Accurate information from the manufacturers would be appreciated. Our attempts at obtaining any information from them were futile. A representative who wished to remain anonymous stated the discrepancy is well known throughout the industry. If it is well known, (uncorroborated of course) it should be well known to the practitioner. If manufacturers are not aware of the discrepancy, perhaps this report will motivate appropriate labeling. Perhaps manufacturers warrant more quality controls, or periodically investigations to ensure correct labeling of the technical specifications of instruments. This will minimize risk to the patient. Manufactures have an obligation to properly label their equipment. The size of the instrument is labeled in French, and the practicing urologist assumes the label is correct and accurate. The greatest discrepancy was with our “6/7.5” Fr ureteroscope. The circumference measurement of the distal ureteroscope was over 9 Fr. The diameter measurement of the narrow distal end was even larger than 6 Fr. Regardless of the confusion between circumference/diameter and elliptical/circular, the narrow distal diameter was the most conservative measurement of all our instruments. This conservative measurement is still significantly larger than the labelled size!

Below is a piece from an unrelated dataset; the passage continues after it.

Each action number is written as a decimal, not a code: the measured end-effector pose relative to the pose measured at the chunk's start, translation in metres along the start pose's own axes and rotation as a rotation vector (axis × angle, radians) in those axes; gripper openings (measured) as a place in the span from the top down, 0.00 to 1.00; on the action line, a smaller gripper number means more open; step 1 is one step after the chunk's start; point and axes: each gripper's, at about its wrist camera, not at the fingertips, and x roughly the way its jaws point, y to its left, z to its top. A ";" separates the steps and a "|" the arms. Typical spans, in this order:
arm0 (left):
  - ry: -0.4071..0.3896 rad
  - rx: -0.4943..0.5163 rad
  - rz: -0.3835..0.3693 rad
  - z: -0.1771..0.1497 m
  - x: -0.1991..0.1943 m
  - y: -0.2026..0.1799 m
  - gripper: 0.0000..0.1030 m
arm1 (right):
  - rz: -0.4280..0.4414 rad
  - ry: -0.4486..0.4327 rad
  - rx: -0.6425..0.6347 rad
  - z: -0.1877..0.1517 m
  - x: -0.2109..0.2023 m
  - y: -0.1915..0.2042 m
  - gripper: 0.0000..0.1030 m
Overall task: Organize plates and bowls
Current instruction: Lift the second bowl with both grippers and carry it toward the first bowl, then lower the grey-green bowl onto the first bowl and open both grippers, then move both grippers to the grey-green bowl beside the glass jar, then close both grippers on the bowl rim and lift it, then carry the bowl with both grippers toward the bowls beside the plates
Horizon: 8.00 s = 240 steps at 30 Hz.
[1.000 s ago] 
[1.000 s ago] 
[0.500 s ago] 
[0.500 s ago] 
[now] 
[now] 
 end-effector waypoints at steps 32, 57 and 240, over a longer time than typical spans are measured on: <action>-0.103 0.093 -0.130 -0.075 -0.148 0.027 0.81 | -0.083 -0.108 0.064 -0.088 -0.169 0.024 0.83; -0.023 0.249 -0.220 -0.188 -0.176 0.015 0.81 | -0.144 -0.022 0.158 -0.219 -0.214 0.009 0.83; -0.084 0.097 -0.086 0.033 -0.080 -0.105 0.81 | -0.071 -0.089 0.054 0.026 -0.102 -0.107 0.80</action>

Limitation of our evaluation was with the definition of a French unit. As was stated in the introduction, different sources state a different method of calculating a French unit. BAUS states on its website that size of instrument is the outer circumference in millimeters [4]. It is possible the manufacturers have an explanation for their methods – the explanation could have saved hours of preparation and production of this report. The confusion between whether the diameter or circumference was used is harmonized into our ultimate result. Our ultimate results demonstrate that regardless of the method of measurement, our instruments are larger than the labeled advertised size. The second limitation of the study is that may be the measured instrument sizes fall within the error of measurement. However, this seems to hold true only for the TURP sheath. The measurements of cystoscopy sheath and ureteroscope seems way beyond the error of measurements. Charriere, a perfectionist and a man who paid attention to detail would likely turn disappointed with the amount of discrepancy and variation between surgical instruments. He developed a uniform standard system for surgical instruments. Today our instruments do not appear to be uniform. Our instruments do not appear to be standardized. It is tragic that a man of such precision unfortunately has a legacy tainted by inconsistency [13-15].

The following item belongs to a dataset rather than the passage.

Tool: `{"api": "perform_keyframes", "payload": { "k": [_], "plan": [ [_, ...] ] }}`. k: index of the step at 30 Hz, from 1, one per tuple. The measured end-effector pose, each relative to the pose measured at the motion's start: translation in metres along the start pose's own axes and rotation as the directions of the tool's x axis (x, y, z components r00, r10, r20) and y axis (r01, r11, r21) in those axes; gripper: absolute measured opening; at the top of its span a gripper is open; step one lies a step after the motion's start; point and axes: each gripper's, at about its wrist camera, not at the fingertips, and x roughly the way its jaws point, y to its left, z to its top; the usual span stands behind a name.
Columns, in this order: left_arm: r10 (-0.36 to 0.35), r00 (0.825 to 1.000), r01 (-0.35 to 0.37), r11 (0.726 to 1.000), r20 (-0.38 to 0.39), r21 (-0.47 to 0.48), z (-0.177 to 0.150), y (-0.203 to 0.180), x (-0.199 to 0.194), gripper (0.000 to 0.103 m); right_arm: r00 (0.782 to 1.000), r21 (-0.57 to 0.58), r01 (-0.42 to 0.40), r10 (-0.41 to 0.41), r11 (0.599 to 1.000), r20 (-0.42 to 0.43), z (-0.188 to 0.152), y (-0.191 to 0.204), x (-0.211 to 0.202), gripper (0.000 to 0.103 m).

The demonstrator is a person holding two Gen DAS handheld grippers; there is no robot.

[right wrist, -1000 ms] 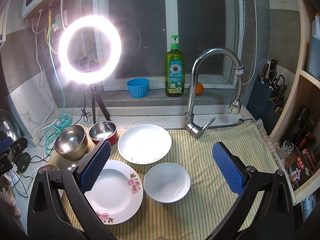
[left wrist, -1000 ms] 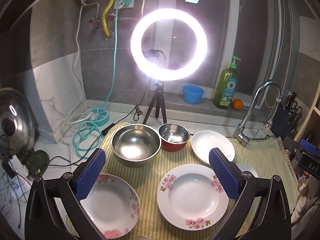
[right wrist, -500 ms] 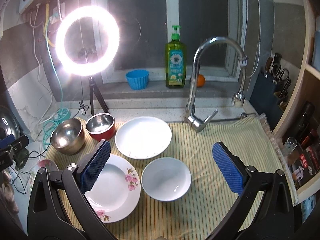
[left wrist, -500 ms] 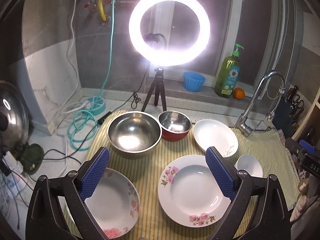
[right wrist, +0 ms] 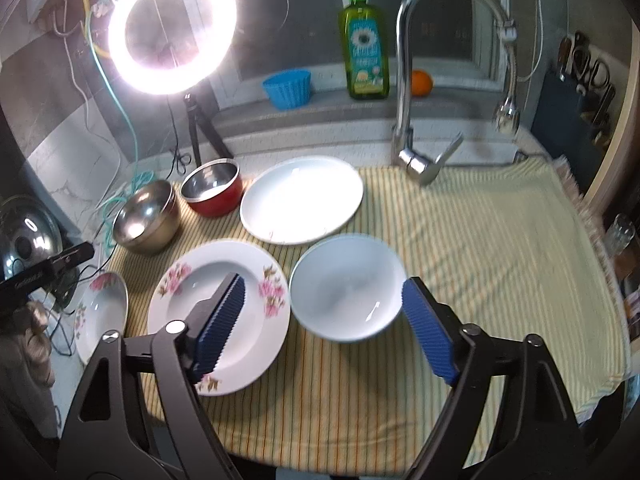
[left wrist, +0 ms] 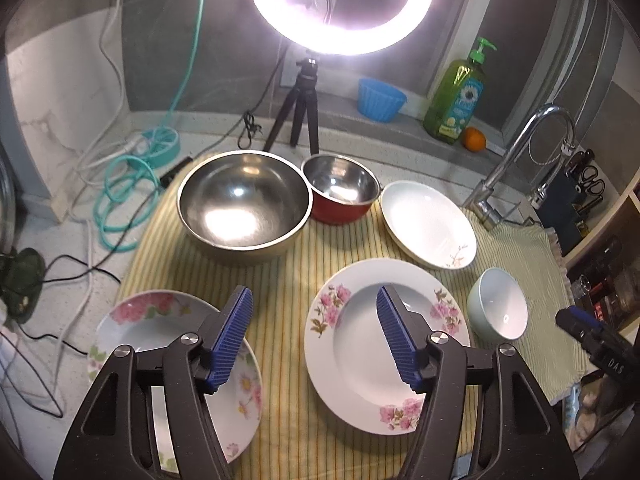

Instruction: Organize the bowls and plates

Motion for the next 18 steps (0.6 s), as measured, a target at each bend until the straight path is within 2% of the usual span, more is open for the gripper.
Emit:
{"api": "perform_keyframes", "payload": {
  "k": [3, 6, 13, 18],
  "plan": [
    [-0.03, 0.999, 0.03, 0.999, -0.043, -0.013, -0.001, 0.002, 0.012, 0.064, 0.995, 0.037, -0.067, 0.07, 0.997, -0.076, -0.014, -0.005, 0.013, 0.071],
    [-0.061, 0.994, 0.06, 0.998, -0.087, -0.008, 0.0, 0.002, 0.026, 0.061, 0.986, 0.062, -0.103, 0.11, 0.993, -0.125, -0.027, -0.005, 0.025, 0.057],
    [-0.106, 0.975, 0.104, 0.994, -0.194, -0.02, 0.002, 0.007, 0.061, 0.049, 0.964, 0.144, -0.171, 0.196, 0.975, -0.179, -0.042, -0.004, 0.048, 0.054],
    [-0.14, 0.957, 0.136, 0.99, -0.253, -0.034, 0.005, 0.009, 0.081, 0.048, 0.945, 0.217, -0.198, 0.245, 0.956, -0.218, -0.048, -0.005, 0.066, 0.043]
  ]
}}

The sizes of our endoscopic instruments are larger than the advertised labeled size. Of the instruments measured, the circular 26 Fr TUR sheath was close to size 27 Fr. The 20 Fr sheath is over 22 Fr, and the 6/7.5 Fr ureteroscope is actually 9/11 Fr. There are clinical implications on using an endourology instrument that has been mislabeled. Practicing urologists would be wise to be familiarize with the actual size of their instruments prior to making clinical decisions which may mitigate the risks to their patients.